# DESCRIPTION OF THE TASK
For the string "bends", find every matching line in the records and copy it.

[Dataset items]
((
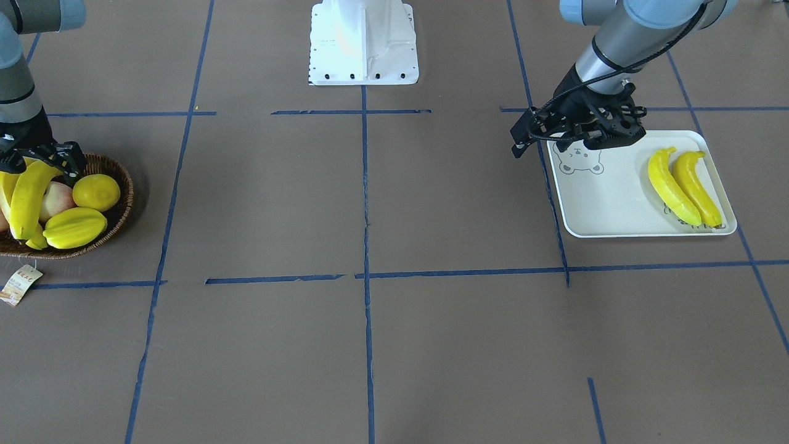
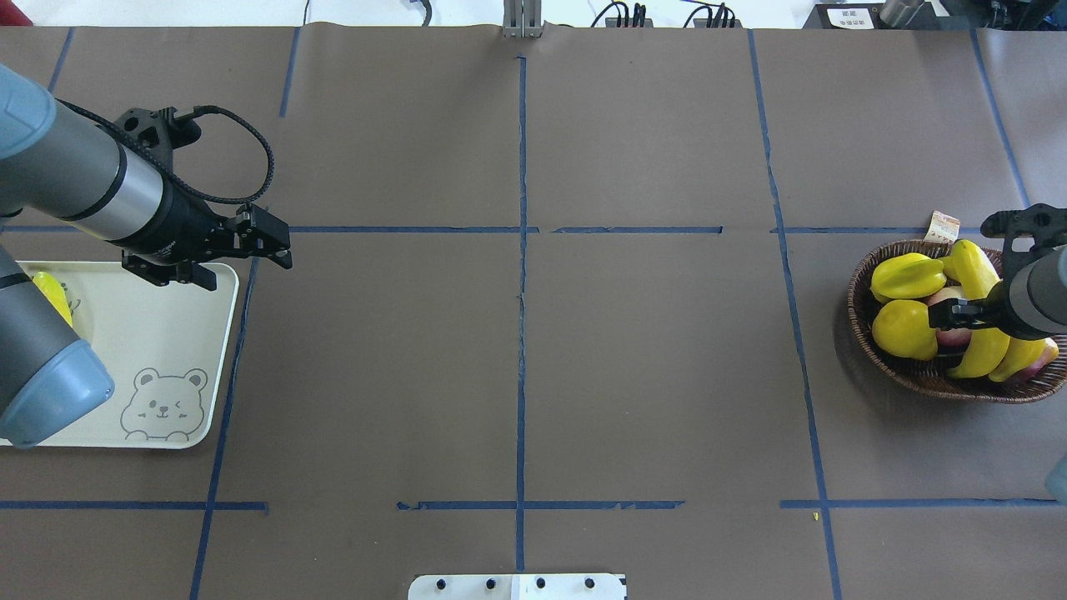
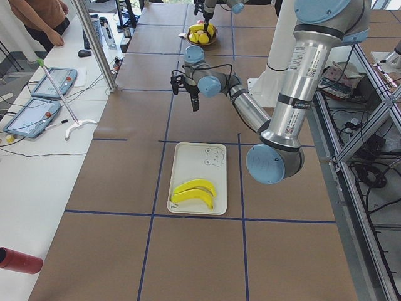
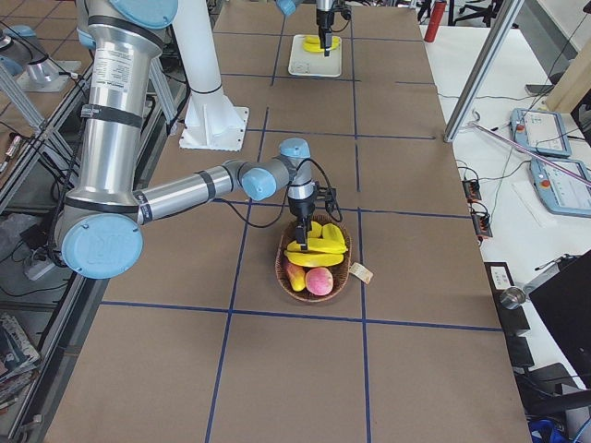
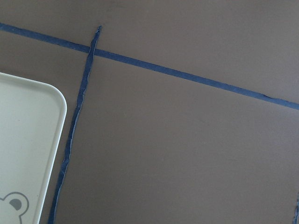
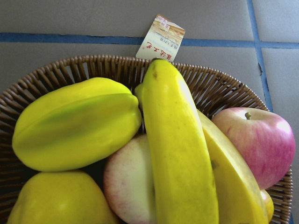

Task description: Transfer all bananas from basket to plate

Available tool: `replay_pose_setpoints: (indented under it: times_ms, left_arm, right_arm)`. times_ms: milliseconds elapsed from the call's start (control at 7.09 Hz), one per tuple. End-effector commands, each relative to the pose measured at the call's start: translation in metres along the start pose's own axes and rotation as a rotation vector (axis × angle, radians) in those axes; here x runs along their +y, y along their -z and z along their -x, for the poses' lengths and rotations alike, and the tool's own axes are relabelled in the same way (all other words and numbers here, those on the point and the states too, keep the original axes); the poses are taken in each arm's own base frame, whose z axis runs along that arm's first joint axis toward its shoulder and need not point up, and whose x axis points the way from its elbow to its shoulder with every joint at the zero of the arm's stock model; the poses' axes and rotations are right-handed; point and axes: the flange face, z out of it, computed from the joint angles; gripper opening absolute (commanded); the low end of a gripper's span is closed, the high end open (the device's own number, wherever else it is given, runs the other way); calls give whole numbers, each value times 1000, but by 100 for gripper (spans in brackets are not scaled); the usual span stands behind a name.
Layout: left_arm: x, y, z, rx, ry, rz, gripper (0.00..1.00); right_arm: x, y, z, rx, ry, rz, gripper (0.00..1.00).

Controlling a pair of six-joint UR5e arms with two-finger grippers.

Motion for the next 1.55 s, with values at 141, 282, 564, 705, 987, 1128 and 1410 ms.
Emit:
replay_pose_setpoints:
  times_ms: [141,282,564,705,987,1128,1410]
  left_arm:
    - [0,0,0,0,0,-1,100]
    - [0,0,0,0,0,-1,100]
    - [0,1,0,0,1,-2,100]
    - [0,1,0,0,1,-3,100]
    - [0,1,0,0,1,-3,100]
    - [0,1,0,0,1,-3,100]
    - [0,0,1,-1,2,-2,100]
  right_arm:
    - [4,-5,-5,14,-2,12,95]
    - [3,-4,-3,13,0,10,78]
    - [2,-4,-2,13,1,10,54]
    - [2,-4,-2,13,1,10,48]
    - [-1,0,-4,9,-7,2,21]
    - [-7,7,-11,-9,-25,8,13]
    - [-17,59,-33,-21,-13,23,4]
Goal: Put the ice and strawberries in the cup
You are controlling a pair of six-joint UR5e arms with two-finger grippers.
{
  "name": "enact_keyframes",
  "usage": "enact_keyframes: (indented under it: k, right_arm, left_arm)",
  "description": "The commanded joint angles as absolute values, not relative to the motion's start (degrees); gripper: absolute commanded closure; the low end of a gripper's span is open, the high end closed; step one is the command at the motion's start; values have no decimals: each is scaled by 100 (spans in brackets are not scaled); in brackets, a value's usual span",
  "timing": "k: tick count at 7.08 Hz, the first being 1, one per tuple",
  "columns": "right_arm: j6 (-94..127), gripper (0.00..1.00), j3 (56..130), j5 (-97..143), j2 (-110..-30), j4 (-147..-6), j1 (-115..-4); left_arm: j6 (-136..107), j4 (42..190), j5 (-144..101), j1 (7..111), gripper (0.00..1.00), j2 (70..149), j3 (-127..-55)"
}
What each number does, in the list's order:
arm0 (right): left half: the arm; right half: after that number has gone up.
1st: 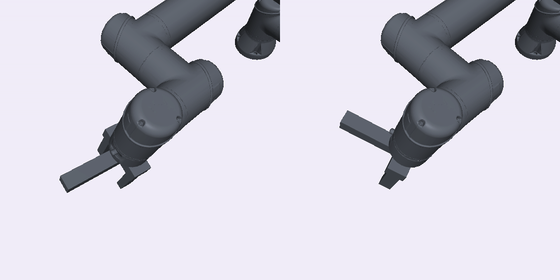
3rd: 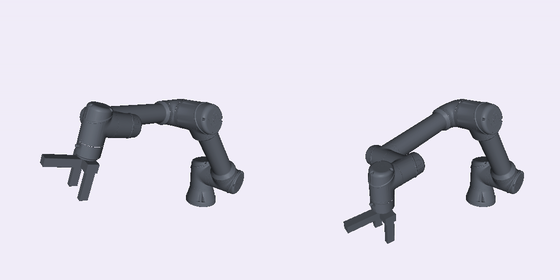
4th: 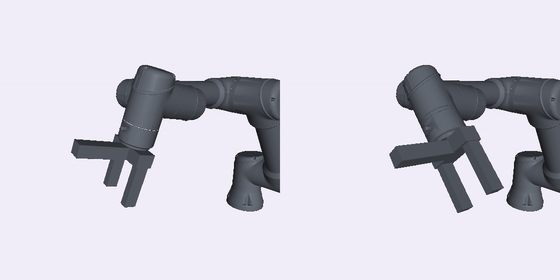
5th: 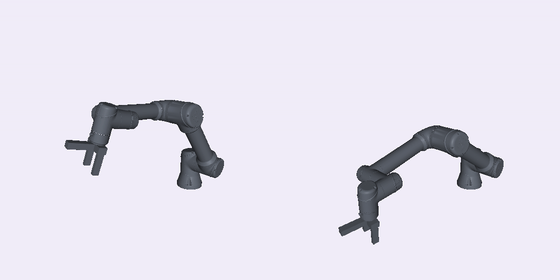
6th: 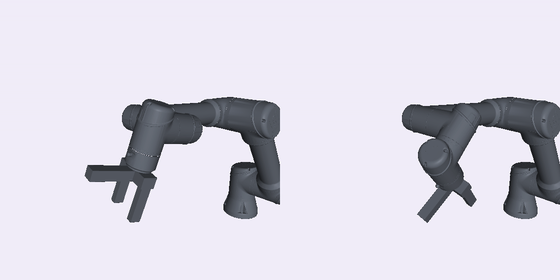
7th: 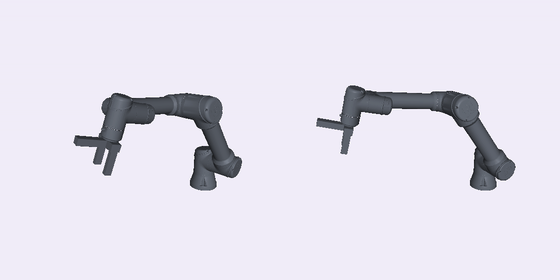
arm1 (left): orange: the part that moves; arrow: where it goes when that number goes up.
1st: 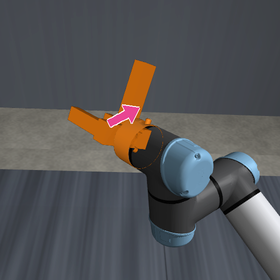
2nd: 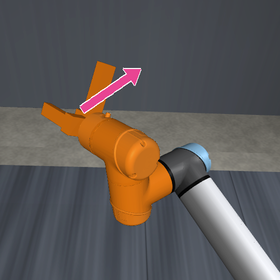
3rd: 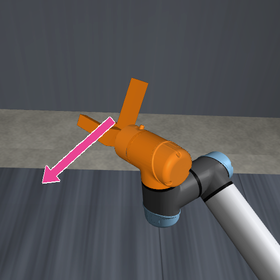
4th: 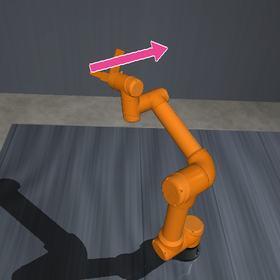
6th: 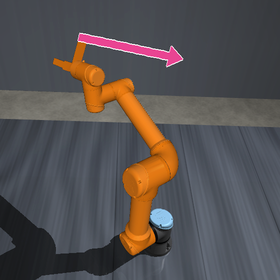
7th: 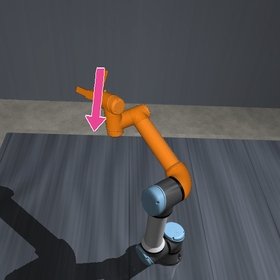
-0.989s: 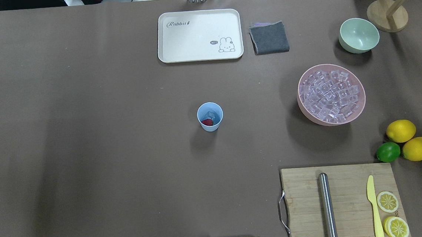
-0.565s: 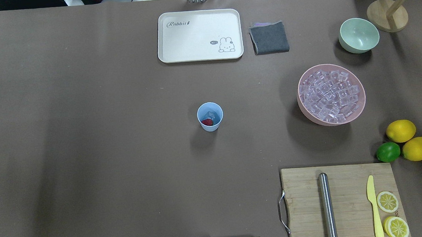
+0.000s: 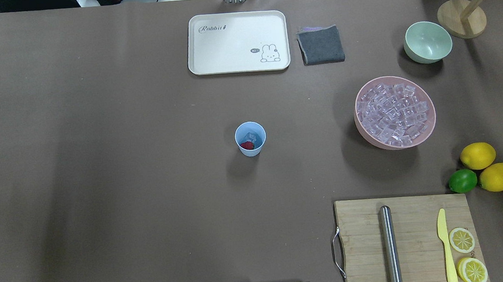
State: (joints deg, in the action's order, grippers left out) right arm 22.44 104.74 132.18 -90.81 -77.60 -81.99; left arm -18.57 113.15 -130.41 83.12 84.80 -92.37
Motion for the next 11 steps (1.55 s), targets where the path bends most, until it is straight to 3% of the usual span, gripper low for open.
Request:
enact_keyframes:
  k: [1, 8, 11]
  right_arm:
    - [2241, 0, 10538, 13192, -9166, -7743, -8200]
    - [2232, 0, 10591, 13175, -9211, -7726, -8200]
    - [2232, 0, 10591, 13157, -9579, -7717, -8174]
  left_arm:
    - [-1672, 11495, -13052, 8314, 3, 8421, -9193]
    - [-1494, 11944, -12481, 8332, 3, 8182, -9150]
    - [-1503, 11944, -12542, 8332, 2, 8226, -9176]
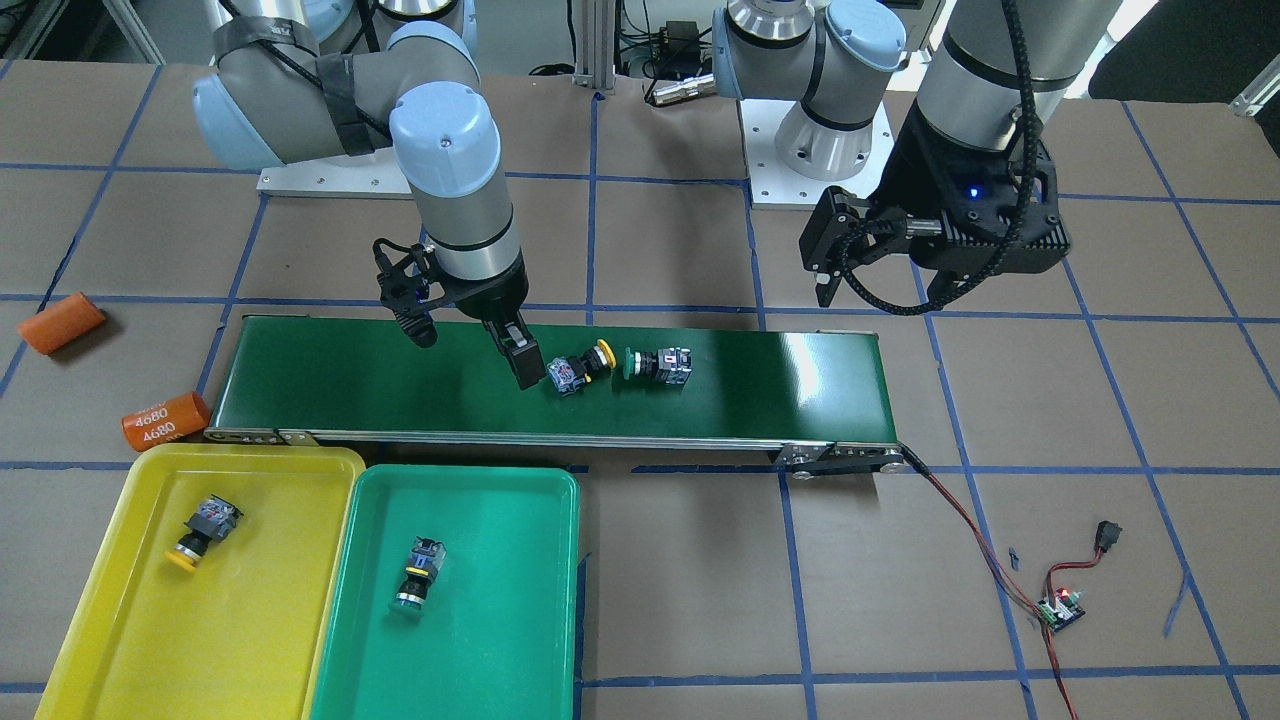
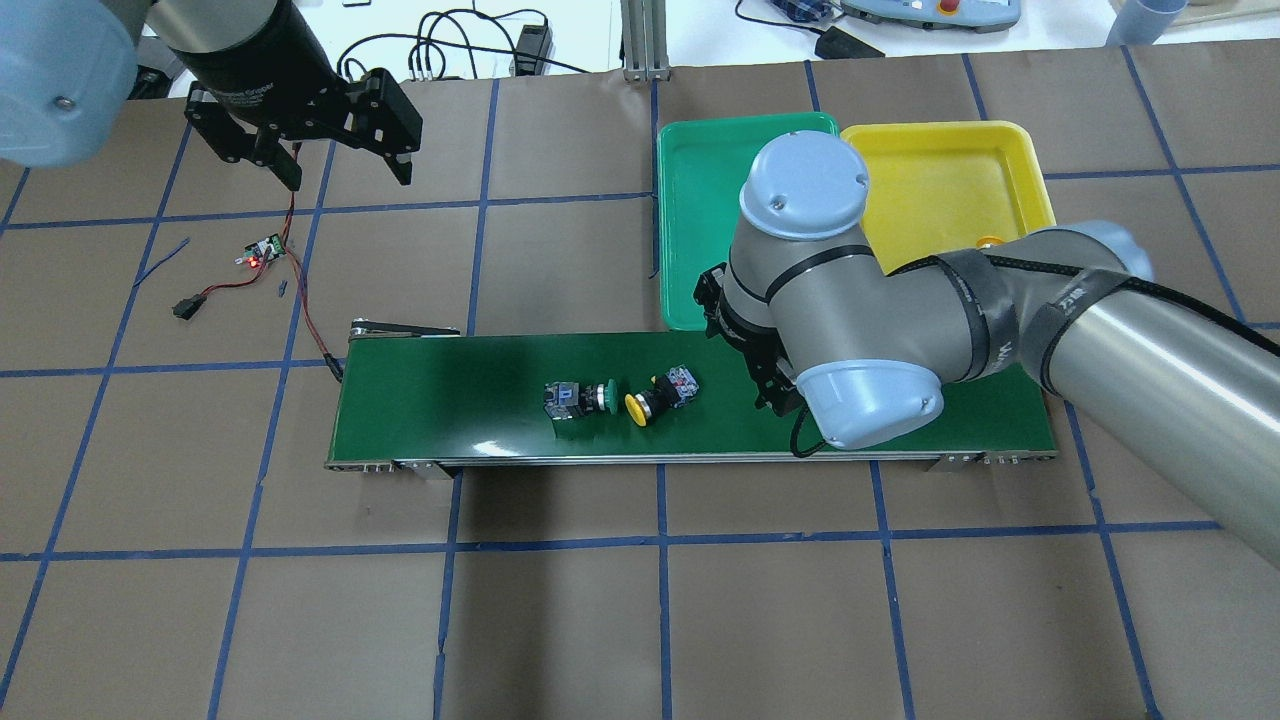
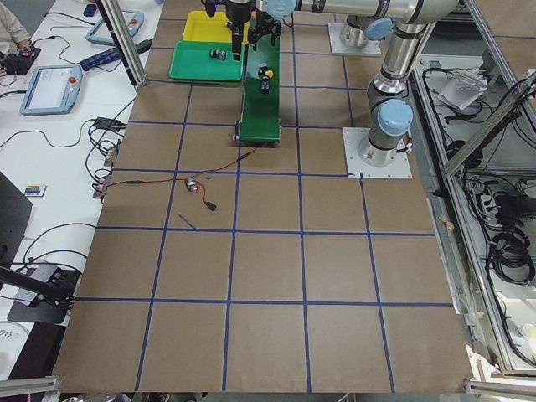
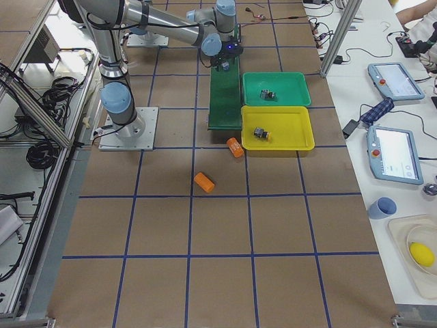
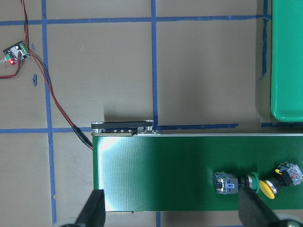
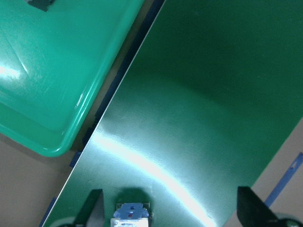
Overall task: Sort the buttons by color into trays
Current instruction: 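Grasp the yellow button on the belt with the right gripper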
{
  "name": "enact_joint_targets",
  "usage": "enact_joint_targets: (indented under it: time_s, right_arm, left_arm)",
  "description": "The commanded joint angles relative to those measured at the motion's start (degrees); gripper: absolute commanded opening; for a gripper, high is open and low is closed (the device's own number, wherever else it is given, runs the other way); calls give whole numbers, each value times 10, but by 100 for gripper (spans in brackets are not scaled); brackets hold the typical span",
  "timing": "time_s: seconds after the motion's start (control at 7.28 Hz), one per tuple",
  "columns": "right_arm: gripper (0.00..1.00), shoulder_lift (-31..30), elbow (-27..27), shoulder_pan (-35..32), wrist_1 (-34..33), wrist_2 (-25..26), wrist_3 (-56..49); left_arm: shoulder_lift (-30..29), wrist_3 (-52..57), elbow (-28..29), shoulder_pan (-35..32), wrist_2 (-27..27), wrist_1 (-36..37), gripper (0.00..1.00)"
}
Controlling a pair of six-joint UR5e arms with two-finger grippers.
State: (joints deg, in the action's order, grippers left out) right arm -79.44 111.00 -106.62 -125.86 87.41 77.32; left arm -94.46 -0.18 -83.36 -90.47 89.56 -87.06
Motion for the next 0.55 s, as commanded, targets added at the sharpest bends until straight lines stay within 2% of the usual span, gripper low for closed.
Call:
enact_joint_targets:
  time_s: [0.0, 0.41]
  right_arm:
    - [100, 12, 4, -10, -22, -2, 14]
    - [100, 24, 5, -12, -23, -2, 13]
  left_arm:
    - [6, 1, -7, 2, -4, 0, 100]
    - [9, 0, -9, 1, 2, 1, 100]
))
# COMPLETED TASK
Motion for the next 11 steps (1.55 s), targets where the path bends most, until it is straight to 3% of the usual span, gripper low for open.
Motion for the next 0.55 s, as commanded, targets added at the sharpest bends until straight lines stay within 2% of the usual span, gripper low for closed.

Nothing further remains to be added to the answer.